Soit. Toute l'immigration ne peut pas disparaître d'un coup de nos marchés du travail. Mais, avec leurs familles nombreuses et la précarité qui les guette, les immigrés ne fragilisent-ils pas nos systèmes de protection sociale ? Cette opinion se fonde sur l'observation qu'au bas de l'échelle des revenus, les immigrés sont surreprésentés parmi les bénéficiaires d'allocations au logement, à la famille, voire au chômage. Elle ne prend toutefois pas en compte le fait que les services couverts par ces allocations sont relativement bon marché comparés aux services liés au vieillissement des personnes, à commencer par l'assurance-maladie et la retraite.

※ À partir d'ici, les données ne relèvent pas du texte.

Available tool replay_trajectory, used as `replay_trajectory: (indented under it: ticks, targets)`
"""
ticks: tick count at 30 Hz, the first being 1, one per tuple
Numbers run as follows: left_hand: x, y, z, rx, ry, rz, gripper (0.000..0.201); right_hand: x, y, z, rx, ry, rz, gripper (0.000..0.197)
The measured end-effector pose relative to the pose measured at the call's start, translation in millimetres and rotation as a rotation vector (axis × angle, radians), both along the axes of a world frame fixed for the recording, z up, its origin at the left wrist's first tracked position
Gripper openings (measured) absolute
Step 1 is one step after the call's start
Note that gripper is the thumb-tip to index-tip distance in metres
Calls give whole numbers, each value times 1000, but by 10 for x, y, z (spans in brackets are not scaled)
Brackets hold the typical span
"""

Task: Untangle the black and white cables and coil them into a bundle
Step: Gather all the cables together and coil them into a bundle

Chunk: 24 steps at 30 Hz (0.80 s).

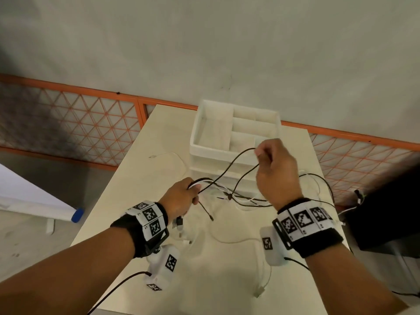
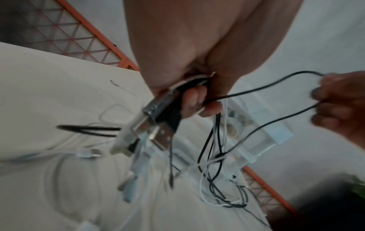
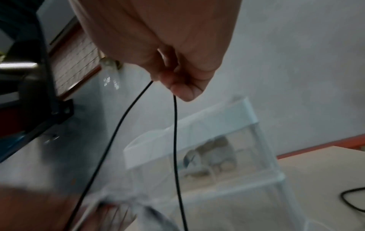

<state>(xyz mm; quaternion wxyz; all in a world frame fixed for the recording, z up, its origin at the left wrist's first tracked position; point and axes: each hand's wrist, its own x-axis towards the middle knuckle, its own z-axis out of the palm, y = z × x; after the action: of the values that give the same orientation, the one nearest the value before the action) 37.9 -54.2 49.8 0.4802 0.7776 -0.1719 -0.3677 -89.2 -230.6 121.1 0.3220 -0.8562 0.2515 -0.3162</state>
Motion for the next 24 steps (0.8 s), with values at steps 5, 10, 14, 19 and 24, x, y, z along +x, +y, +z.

Or, en raison de leur structure d'âge plus jeune, les immigrés pèsent moins que les autochtones sur ces services les plus coûteux. La contribution fiscale directe nette des immigrés (différence entre les impôts et contributions sociales versés et les prestations sociales perçues) est positive dans la plupart des Etats de l'Union, où elle s'établit en moyenne à 5 000 euros par ménage et par an. Elle est néanmoins négative dans deux pays où la population immigrée de longue date a vieilli, la France (– 1 500 euros) et l'Allemagne (– 5 600 euros).

DISSIPER LES MYTHES

Il faut enfin dissiper le mythe selon lequel le trafic transméditerranéen organisé à partir d'Afrique du Nord et du Moyen-Orient apporterait en Europe du Sud un flot de migrants déguisés, trichant avec nos législations sur l'asile. Sur les embarcations de fortune d'authentiques réfugiés côtoient des chercheurs d'emploi irréguliers. Fuyant un pays en guerre, ils sont arrivés sur la rive sud de la Méditerranée après un voyage commencé dans la Corne de l'Afrique, en Syrie ou en Afghanistan, au cours duquel ils n'ont traversé que des pays incapables de leur offrir la protection que le droit international des réfugiés leur promet. Afin de demander l'asile en Europe, ils doivent se présenter à sa frontière extérieure. S'ils n'ont pas de visa – et nos ambassades ne délivrent pas de visas humanitaires –, ils n'ont d'autre choix que de s'en remettre aux passeurs.

Le futur commissaire européen devra s'atteler à convaincre les Etats membres que les portes de l'asile en Europe doivent s'ouvrir dans les pays où les réfugiés se trouvent, à commencer au Proche-Orient, qui héberge aujourd'hui 3 millions de réfugiés syriens, au péril des équilibres politiques de cette région si sensible. Tâche des plus délicates, dans le climat de défiance qui entoure aujourd'hui la question migratoire en Europe.

Par Philippe Fargues, directeur du Centre d'études des politiques migratoires, Institut universitaire européen (Florence).